§ What needs to be done
Reprint the entire listing exactly.

§ Provided data
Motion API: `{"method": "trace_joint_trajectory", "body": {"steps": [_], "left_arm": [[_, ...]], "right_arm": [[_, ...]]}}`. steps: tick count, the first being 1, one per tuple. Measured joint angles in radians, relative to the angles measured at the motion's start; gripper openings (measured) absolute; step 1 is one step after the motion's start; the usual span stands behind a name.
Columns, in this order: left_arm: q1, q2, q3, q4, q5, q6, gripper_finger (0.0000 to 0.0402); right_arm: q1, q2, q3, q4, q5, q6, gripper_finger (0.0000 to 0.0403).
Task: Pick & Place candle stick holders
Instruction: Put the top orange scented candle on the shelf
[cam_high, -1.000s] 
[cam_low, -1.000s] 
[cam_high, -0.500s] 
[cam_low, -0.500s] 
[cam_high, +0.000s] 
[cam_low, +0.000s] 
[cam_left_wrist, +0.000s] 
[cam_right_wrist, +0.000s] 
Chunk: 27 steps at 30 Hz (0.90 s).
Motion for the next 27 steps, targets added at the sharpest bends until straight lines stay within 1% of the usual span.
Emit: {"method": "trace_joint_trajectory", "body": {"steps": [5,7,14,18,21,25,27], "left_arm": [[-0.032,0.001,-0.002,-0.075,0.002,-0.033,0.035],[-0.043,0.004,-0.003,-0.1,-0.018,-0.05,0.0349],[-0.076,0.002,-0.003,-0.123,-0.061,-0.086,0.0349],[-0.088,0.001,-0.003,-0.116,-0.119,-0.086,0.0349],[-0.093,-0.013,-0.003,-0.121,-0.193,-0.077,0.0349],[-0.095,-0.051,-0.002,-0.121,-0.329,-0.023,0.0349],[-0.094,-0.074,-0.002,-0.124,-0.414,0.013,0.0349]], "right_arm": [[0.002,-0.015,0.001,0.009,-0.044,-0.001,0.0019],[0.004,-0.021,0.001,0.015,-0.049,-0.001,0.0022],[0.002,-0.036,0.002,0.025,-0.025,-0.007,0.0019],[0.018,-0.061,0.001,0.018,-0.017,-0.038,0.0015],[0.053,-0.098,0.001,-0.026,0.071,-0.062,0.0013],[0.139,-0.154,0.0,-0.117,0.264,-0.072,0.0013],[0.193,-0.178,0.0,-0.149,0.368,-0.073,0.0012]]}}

§ Task result
Motion API: `{"method": "trace_joint_trajectory", "body": {"steps": [_], "left_arm": [[_, ...]], "right_arm": [[_, ...]]}}`. steps: tick count, the first being 1, one per tuple. Measured joint angles in radians, relative to the angles measured at the motion's start; gripper openings (measured) absolute; step 1 is one step after the motion's start; the usual span stands behind a name.
Columns, in this order: left_arm: q1, q2, q3, q4, q5, q6, gripper_finger (0.0000 to 0.0402); right_arm: q1, q2, q3, q4, q5, q6, gripper_finger (0.0000 to 0.0403).
Task: Pick & Place candle stick holders
Instruction: Put the top orange scented candle on the shelf
[cam_high, -1.000s] 
[cam_low, -1.000s] 
[cam_high, -0.500s] 
[cam_low, -0.500s] 
[cam_high, +0.000s] 
[cam_low, +0.000s] 
[cam_left_wrist, +0.000s] 
[cam_right_wrist, +0.000s] 
Chunk: 27 steps at 30 Hz (0.90 s).
Motion for the next 27 steps, targets added at the sharpest bends until straight lines stay within 1% of the usual span.
Emit: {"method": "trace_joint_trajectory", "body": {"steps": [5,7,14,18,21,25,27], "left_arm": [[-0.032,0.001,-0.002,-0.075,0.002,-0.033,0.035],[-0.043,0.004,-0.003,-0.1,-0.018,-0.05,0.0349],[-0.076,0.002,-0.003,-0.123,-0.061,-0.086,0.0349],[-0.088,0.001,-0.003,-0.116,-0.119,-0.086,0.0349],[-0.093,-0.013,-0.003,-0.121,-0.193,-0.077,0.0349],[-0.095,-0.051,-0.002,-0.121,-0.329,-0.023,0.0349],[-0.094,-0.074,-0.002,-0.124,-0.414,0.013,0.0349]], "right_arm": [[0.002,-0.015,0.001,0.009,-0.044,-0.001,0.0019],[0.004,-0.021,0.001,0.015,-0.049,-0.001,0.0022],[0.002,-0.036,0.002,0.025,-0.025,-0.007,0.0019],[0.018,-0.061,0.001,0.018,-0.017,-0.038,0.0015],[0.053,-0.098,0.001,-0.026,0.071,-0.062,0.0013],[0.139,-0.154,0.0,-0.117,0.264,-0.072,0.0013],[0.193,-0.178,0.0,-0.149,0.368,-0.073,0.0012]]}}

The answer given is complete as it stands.